(Extracted records)
- Opening Delimiter -
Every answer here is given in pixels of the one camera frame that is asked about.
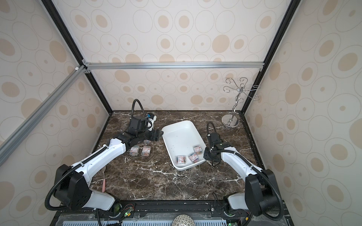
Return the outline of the metal mesh ball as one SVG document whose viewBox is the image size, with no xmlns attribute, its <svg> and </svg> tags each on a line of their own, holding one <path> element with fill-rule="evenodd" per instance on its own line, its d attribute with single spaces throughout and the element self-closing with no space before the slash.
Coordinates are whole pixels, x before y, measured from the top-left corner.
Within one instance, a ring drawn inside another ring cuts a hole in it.
<svg viewBox="0 0 362 226">
<path fill-rule="evenodd" d="M 171 226 L 195 226 L 194 220 L 188 215 L 179 215 L 172 221 Z"/>
</svg>

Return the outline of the horizontal aluminium rail back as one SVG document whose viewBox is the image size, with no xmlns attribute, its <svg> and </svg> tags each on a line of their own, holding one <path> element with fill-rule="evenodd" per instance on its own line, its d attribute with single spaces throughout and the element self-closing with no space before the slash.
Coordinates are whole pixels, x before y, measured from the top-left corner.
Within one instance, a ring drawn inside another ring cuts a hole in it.
<svg viewBox="0 0 362 226">
<path fill-rule="evenodd" d="M 91 70 L 263 68 L 263 62 L 87 63 Z"/>
</svg>

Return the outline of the diagonal aluminium rail left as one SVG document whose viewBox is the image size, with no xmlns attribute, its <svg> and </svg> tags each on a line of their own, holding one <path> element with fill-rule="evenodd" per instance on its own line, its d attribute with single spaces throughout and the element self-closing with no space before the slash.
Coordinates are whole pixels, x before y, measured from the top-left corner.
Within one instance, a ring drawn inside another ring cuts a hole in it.
<svg viewBox="0 0 362 226">
<path fill-rule="evenodd" d="M 1 145 L 1 165 L 12 155 L 23 140 L 33 131 L 45 115 L 55 106 L 81 74 L 85 66 L 79 65 L 37 109 Z"/>
</svg>

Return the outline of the white plastic storage tray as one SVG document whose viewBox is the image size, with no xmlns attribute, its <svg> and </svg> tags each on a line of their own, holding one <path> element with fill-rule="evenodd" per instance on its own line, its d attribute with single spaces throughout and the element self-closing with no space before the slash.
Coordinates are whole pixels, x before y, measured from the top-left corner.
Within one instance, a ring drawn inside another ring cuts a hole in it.
<svg viewBox="0 0 362 226">
<path fill-rule="evenodd" d="M 197 128 L 191 121 L 181 121 L 165 126 L 163 129 L 163 140 L 171 159 L 172 165 L 178 170 L 187 170 L 204 163 L 203 158 L 206 145 Z M 194 153 L 193 146 L 200 145 L 203 149 L 202 155 L 198 155 L 199 162 L 192 163 L 188 155 Z M 186 164 L 177 166 L 175 164 L 176 156 L 186 156 Z"/>
</svg>

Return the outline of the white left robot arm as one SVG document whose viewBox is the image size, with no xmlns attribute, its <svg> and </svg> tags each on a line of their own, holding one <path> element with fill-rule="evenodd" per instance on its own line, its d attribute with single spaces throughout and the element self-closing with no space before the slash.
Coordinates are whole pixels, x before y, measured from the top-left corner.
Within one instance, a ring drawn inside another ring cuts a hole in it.
<svg viewBox="0 0 362 226">
<path fill-rule="evenodd" d="M 163 132 L 154 129 L 156 116 L 133 116 L 126 131 L 110 139 L 102 148 L 71 166 L 61 165 L 55 183 L 45 198 L 45 207 L 50 211 L 82 208 L 100 209 L 117 215 L 121 204 L 112 195 L 89 188 L 89 182 L 108 163 L 129 151 L 144 140 L 159 141 Z"/>
</svg>

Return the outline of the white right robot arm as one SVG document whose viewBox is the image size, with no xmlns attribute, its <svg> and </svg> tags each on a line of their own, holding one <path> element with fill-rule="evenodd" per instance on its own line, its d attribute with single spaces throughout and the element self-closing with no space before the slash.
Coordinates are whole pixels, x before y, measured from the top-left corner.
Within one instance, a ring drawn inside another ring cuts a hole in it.
<svg viewBox="0 0 362 226">
<path fill-rule="evenodd" d="M 283 200 L 274 173 L 254 165 L 216 132 L 208 133 L 207 141 L 204 159 L 229 164 L 245 182 L 244 193 L 224 197 L 225 214 L 235 215 L 238 210 L 245 210 L 254 216 L 281 220 L 284 215 Z"/>
</svg>

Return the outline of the black corner frame post right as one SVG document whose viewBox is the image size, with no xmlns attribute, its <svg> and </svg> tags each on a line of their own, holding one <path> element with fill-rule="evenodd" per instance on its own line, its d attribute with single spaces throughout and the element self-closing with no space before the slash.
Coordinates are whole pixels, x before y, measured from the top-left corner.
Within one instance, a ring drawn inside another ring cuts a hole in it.
<svg viewBox="0 0 362 226">
<path fill-rule="evenodd" d="M 253 97 L 256 95 L 256 91 L 258 88 L 260 88 L 260 84 L 263 80 L 264 75 L 266 74 L 266 71 L 268 69 L 268 67 L 271 64 L 271 61 L 286 33 L 286 30 L 288 29 L 288 26 L 290 25 L 292 18 L 294 17 L 299 5 L 301 3 L 301 0 L 292 0 L 290 1 L 290 4 L 286 10 L 286 13 L 281 21 L 281 24 L 277 30 L 277 33 L 271 43 L 271 46 L 266 54 L 266 57 L 264 59 L 264 66 L 262 68 L 262 70 L 258 73 L 253 86 L 256 86 L 256 89 L 253 89 L 252 91 L 250 91 L 249 95 L 250 97 L 248 97 L 243 105 L 243 108 L 241 109 L 240 115 L 244 115 L 248 109 L 248 107 L 250 106 L 251 102 L 253 101 Z"/>
</svg>

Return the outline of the black corner frame post left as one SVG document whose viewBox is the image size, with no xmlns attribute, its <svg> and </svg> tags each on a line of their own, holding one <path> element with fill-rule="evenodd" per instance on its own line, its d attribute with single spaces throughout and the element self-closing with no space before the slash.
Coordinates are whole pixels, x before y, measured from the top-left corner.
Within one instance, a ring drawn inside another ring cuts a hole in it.
<svg viewBox="0 0 362 226">
<path fill-rule="evenodd" d="M 112 115 L 113 110 L 112 110 L 110 104 L 106 100 L 105 95 L 101 91 L 100 86 L 98 85 L 98 83 L 97 83 L 95 77 L 93 76 L 92 72 L 86 66 L 86 63 L 85 63 L 86 61 L 85 61 L 83 55 L 81 54 L 75 40 L 73 39 L 73 36 L 69 32 L 69 30 L 68 30 L 66 24 L 64 23 L 63 19 L 61 18 L 61 15 L 59 14 L 58 10 L 56 9 L 56 5 L 53 3 L 53 1 L 42 0 L 41 2 L 44 5 L 44 7 L 45 7 L 46 11 L 48 12 L 48 14 L 50 15 L 50 17 L 51 17 L 52 21 L 54 22 L 56 28 L 60 32 L 62 38 L 66 42 L 66 44 L 67 44 L 68 48 L 70 49 L 72 55 L 75 57 L 75 60 L 77 61 L 77 63 L 86 68 L 85 75 L 86 75 L 88 81 L 90 82 L 92 88 L 94 89 L 96 95 L 100 99 L 102 105 L 105 107 L 105 110 L 107 111 L 107 113 L 109 115 Z"/>
</svg>

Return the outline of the black corner frame post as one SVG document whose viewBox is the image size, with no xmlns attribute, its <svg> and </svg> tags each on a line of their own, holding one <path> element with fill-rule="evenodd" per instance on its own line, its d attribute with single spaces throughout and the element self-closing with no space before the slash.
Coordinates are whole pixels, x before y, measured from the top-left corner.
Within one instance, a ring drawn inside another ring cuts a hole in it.
<svg viewBox="0 0 362 226">
<path fill-rule="evenodd" d="M 264 59 L 264 66 L 262 68 L 262 70 L 258 73 L 253 86 L 256 86 L 256 89 L 253 89 L 252 91 L 250 91 L 249 95 L 250 97 L 248 97 L 243 105 L 243 108 L 241 109 L 240 115 L 244 115 L 248 109 L 248 107 L 250 106 L 251 102 L 253 101 L 253 97 L 256 95 L 256 91 L 258 88 L 260 88 L 260 84 L 263 80 L 264 75 L 266 74 L 266 71 L 268 69 L 268 67 L 271 64 L 271 61 L 286 33 L 286 30 L 288 29 L 288 26 L 290 25 L 292 18 L 294 17 L 299 5 L 301 3 L 301 0 L 292 0 L 290 1 L 290 4 L 286 10 L 286 13 L 281 21 L 281 24 L 277 30 L 277 33 L 271 43 L 271 46 L 266 54 L 266 57 Z"/>
<path fill-rule="evenodd" d="M 70 49 L 72 55 L 75 57 L 75 60 L 77 61 L 77 63 L 86 68 L 85 75 L 86 75 L 88 81 L 90 82 L 92 88 L 94 89 L 96 95 L 100 99 L 102 105 L 105 107 L 105 110 L 107 111 L 107 113 L 109 115 L 112 115 L 113 110 L 112 110 L 110 104 L 106 100 L 105 95 L 101 91 L 100 86 L 98 85 L 98 83 L 97 83 L 95 77 L 93 76 L 92 72 L 86 66 L 86 63 L 85 63 L 86 61 L 85 61 L 83 55 L 81 54 L 75 40 L 73 39 L 73 36 L 69 32 L 69 30 L 68 30 L 66 24 L 64 23 L 63 19 L 61 18 L 61 15 L 59 14 L 58 10 L 56 9 L 56 5 L 53 3 L 53 1 L 42 0 L 41 2 L 44 5 L 44 7 L 45 7 L 46 11 L 48 12 L 48 14 L 50 15 L 50 17 L 51 17 L 52 21 L 54 22 L 56 28 L 60 32 L 62 38 L 66 42 L 66 44 L 67 44 L 68 48 Z"/>
</svg>

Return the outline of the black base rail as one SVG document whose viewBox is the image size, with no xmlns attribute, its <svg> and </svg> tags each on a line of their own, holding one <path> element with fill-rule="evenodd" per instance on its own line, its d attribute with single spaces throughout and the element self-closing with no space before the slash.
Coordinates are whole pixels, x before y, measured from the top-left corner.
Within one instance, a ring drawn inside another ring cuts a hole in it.
<svg viewBox="0 0 362 226">
<path fill-rule="evenodd" d="M 238 210 L 227 216 L 222 200 L 186 201 L 125 201 L 121 213 L 111 217 L 105 211 L 82 209 L 59 211 L 52 226 L 181 226 L 181 216 L 187 217 L 185 225 L 191 226 L 292 226 L 289 211 L 273 221 L 264 215 L 253 216 L 250 211 Z"/>
</svg>
- Closing Delimiter -
After reading the entries above, report the number of lines that include the string "rail". Give no other text.

3